▸ Problem requirements: Return the lines from the line containing "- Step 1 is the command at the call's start" through the last line of the material below, exactly as they appear and with no others.

▸ Information supplied:

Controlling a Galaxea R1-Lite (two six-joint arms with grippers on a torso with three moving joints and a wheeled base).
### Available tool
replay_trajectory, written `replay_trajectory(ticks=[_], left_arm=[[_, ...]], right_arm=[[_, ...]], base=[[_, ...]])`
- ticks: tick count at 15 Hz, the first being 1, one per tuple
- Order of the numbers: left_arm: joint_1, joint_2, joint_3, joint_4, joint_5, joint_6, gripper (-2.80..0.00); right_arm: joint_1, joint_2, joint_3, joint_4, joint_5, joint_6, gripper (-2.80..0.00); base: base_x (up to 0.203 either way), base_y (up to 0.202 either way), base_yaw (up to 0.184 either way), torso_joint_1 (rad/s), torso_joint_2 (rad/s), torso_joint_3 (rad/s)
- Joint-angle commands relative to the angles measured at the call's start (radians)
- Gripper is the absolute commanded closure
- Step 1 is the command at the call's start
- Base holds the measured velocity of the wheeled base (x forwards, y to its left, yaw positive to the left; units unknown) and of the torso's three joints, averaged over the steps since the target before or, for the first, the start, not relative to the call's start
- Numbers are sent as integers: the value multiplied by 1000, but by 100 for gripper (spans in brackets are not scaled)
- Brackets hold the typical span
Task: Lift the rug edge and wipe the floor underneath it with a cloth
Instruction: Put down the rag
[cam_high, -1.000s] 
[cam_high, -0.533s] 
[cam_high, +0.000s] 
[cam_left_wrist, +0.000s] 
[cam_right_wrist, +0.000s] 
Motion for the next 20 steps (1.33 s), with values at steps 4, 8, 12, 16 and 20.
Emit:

▸ Reply to the exercise:
- Step 1 is the command at the call's start
- Base holds the measured velocity of the wheeled base (x forwards, y to its left, yaw positive to the left; units unknown) and of the torso's three joints, averaged over the steps since the target before or, for the first, the start, not relative to the call's start
- Numbers are sent as integers: the value multiplied by 1000, but by 100 for gripper (spans in brackets are not scaled)
- Brackets hold the typical span
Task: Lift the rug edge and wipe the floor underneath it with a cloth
Instruction: Put down the rag
[cam_high, -1.000s] 
[cam_high, -0.533s] 
[cam_high, +0.000s] 
[cam_left_wrist, +0.000s] 
[cam_right_wrist, +0.000s] 
Motion for the next 20 steps (1.33 s), with values at steps 4, 8, 12, 16 and 20.
Emit:

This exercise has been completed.